Thank the Spirits it hadn't come to that yet.
Saikla let her brother pull her in their direction, still sunk into the deep thought their grandmother's favoritism had thrown her in. Kyut learned all of the things GranGran taught, even figuring out an impressive amount of waterbending by himself, but his sister doubted he had a warrior's heart. He loved penguins and the stories with happy endings far too much.
'How long? How long would it take before he realized that everyone is a child, grown up? How long before Kyut would see families and stories behind every skull mask? Fathers and older brother gone to war, with wives and children waiting for them at home?' Saikla watched him, already pulled the limp Yaqona from his amanti, two brothers fighting over his lap. She already knew mortality, from its most innocent form in the hunt, where it was a necessity and the animals were honored, to its most monstrous shape: that of the soldiers marching into her village to destroy. 'Thank the Spirits my little brother won't have to go to war. Thank Tui and La and all the others that he's the only waterbender we've got.'
"Muyuk! Muyuk, play something?" One of the little girls tap-tap-tapped at her mother's elbow.
"Aunt Umay, play, please?" Another called and another until they were all pleading for her to sing a song for them.
"Quietly," Saikla protested, her lap already occupied with a sharpening stone and her little jawbone machete.
"A quiet song," the young widow laughed, standing to collect her drum. "The Tale of Kuruk and Ummi?"
"Here, I'll help." Qonu took a drumstick, settling herself by the young woman. She had had two children in her time, a son and a daughter. Both were lost to the war in different ways, though they'd left behind a total of three little grandsons and two daughters, one nearing marrying age. It was fortunate that little Vasi had grown up to become sturdy, since Qonu was the oldest woman in the village by almost a decade.

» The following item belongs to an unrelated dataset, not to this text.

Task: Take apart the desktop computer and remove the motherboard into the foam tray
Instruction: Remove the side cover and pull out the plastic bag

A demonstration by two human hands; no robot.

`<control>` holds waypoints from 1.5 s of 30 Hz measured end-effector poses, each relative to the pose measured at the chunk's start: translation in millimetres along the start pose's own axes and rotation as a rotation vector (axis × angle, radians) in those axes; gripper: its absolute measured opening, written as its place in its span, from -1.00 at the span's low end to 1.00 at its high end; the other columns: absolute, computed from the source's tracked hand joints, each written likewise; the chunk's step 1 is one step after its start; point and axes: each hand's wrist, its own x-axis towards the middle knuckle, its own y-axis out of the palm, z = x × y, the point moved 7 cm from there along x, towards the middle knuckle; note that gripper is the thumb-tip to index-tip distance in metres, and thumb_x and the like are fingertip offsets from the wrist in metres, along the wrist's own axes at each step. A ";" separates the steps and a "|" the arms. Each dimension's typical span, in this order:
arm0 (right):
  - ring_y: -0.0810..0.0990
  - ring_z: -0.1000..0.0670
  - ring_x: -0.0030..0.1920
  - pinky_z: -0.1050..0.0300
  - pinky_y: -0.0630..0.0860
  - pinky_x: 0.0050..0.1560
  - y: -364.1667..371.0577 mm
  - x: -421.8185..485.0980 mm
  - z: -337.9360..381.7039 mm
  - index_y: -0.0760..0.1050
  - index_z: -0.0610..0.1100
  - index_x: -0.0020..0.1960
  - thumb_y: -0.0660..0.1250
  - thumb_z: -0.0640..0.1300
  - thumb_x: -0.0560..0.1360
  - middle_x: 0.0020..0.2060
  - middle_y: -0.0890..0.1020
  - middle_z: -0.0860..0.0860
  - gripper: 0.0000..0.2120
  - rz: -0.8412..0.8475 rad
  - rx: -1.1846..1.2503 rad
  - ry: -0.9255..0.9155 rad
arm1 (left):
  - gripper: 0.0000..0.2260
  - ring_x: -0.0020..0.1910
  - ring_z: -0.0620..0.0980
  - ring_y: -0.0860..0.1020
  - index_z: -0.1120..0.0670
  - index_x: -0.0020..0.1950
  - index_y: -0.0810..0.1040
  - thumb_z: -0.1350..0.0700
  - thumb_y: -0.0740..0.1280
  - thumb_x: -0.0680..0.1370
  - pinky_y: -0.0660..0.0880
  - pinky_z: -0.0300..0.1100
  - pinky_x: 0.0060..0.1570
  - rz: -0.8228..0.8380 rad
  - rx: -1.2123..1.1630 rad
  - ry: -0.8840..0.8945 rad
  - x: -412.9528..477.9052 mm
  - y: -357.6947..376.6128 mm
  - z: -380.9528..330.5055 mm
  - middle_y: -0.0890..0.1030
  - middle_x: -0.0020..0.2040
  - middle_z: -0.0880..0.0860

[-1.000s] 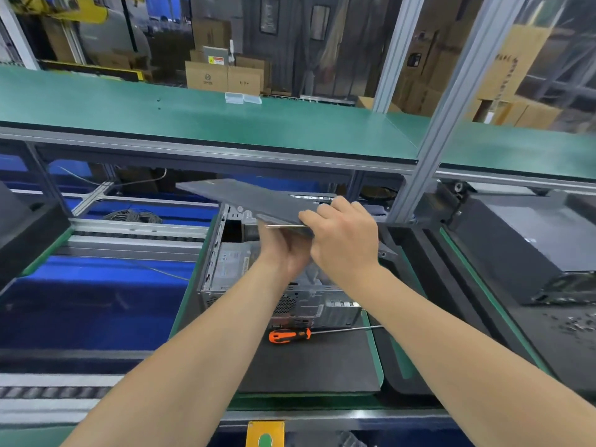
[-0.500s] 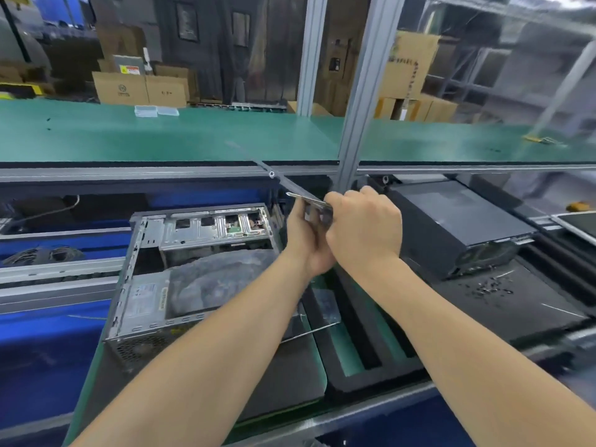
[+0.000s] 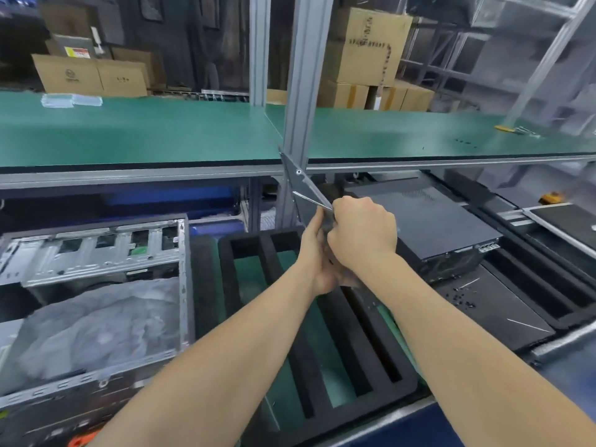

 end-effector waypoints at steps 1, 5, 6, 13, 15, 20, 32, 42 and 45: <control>0.43 -0.12 -0.30 0.06 0.32 -0.25 7.3 8.6 -8.8 0.37 -0.03 -0.16 0.36 -0.13 0.54 -0.40 0.31 0.05 -0.82 0.024 0.002 0.002 | -0.36 0.18 0.21 0.66 -0.13 0.32 0.63 -0.51 0.26 0.42 0.57 0.28 0.06 -0.016 0.031 -0.015 12.2 3.7 3.7 0.69 0.25 0.05; 0.39 -0.14 -0.33 0.04 0.34 -0.25 33.3 43.2 -35.7 0.24 -0.05 -0.28 0.36 -0.14 0.54 -0.39 0.33 0.01 -0.66 0.104 0.017 0.016 | -0.41 -0.03 0.19 0.73 -0.09 0.06 0.75 -0.51 0.27 0.39 0.59 0.28 -0.05 -0.102 0.049 -0.029 58.8 7.8 9.6 0.74 0.10 0.07; 0.39 -0.15 -0.32 0.05 0.33 -0.24 39.4 51.6 -40.9 0.22 -0.05 -0.29 0.37 -0.13 0.55 -0.38 0.33 0.00 -0.63 0.121 0.026 0.020 | -0.43 -0.15 0.19 0.74 -0.06 -0.05 0.77 -0.49 0.25 0.42 0.60 0.26 -0.10 -0.111 0.048 -0.027 70.1 6.0 10.4 0.75 0.00 0.09; 0.47 -0.20 -0.24 0.07 0.31 -0.26 72.6 95.2 -50.3 0.29 -0.09 -0.25 0.41 -0.03 0.58 -0.37 0.32 0.01 -0.63 0.184 0.108 -0.011 | -0.35 -0.23 0.15 0.75 -0.05 -0.27 0.76 -0.56 0.18 0.40 0.61 0.23 -0.29 -0.191 0.069 0.002 118.0 -15.5 6.3 0.75 -0.21 0.02; 0.37 -0.12 -0.34 0.13 0.22 -0.37 76.1 104.9 -47.5 0.34 -0.09 -0.16 0.41 -0.04 0.58 -0.37 0.30 0.02 -0.72 0.173 0.148 -0.020 | -0.37 -0.39 0.10 0.71 -0.07 -0.39 0.73 -0.60 0.25 0.29 0.61 0.17 -0.34 -0.266 0.089 0.020 127.2 -24.0 1.3 0.72 -0.34 -0.03; 0.41 -0.16 -0.24 0.10 0.31 -0.27 87.2 127.7 -42.9 0.34 -0.09 -0.17 0.40 -0.09 0.55 -0.35 0.31 0.02 -0.75 0.210 0.193 -0.028 | -0.41 -0.49 0.17 0.64 -0.02 -0.40 0.71 -0.52 0.29 0.36 0.57 0.22 -0.45 -0.386 0.087 -0.006 140.8 -32.2 -9.0 0.69 -0.38 0.04; 0.33 -0.01 -0.41 0.18 0.18 -0.43 112.3 156.7 -43.6 0.30 -0.08 -0.27 0.38 -0.16 0.48 -0.34 0.43 0.00 -0.73 0.256 0.240 0.013 | -0.46 -0.51 0.04 0.65 0.02 -0.42 0.70 -0.37 0.25 0.43 0.63 0.08 -0.40 -0.471 0.156 -0.018 162.3 -50.8 -20.6 0.68 -0.41 0.04; 0.56 -0.14 -0.15 0.06 0.45 -0.19 180.7 132.3 -47.4 0.39 -0.09 -0.05 0.42 -0.09 0.52 -0.16 0.56 -0.04 -0.80 0.333 0.238 0.059 | -0.54 0.08 0.18 0.68 0.01 0.12 0.63 -0.29 0.28 0.45 0.61 0.24 0.07 -0.435 0.234 -0.042 174.3 -99.3 3.6 0.72 0.11 0.10; 0.52 -0.13 -0.18 0.07 0.42 -0.21 189.7 127.8 -49.7 0.40 -0.08 -0.07 0.42 -0.02 0.53 -0.15 0.58 -0.05 -0.78 0.344 0.210 0.069 | -0.46 0.36 0.28 0.49 -0.09 0.30 0.59 -0.39 0.31 0.46 0.48 0.32 0.27 -0.466 0.211 -0.038 163.6 -117.5 -1.4 0.59 0.30 0.11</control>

Even beats with emphasis on every fourth strike, the Umay's voice hummed in, low and sweet. Most songs soared above the drum, but the Tale of Kuruk and Ummi was a sad one, a slightly shameful one. One of the few quiet songs to be sang alone.
As was traditional when singing by oneself, Umay excused her poor voice and memory in her own verse, including 'please do not expect much, I'm sorry if I ruin this beautiful song.' Her voice was pure and lovely when she sang of their Avatar's arrogance, his exploits, his love of fun—showing that the opening remarks were nothing but traditional irony. Umay told of his meeting Ummi, the love of his life, and their happiness together. Her song did not falter as Koh stole Ummi away. She sang of Kuruk's failure to retrieve his bride-to-be, sang again and again, quieter and quieter until there was only the low beating of the drum.
Though they'd heard the same song sung the same way a hundred times before, most of the children were sniffling. The rest had all dropped off into the land of sweets and penguin sledding, nestled against their mothers and each other.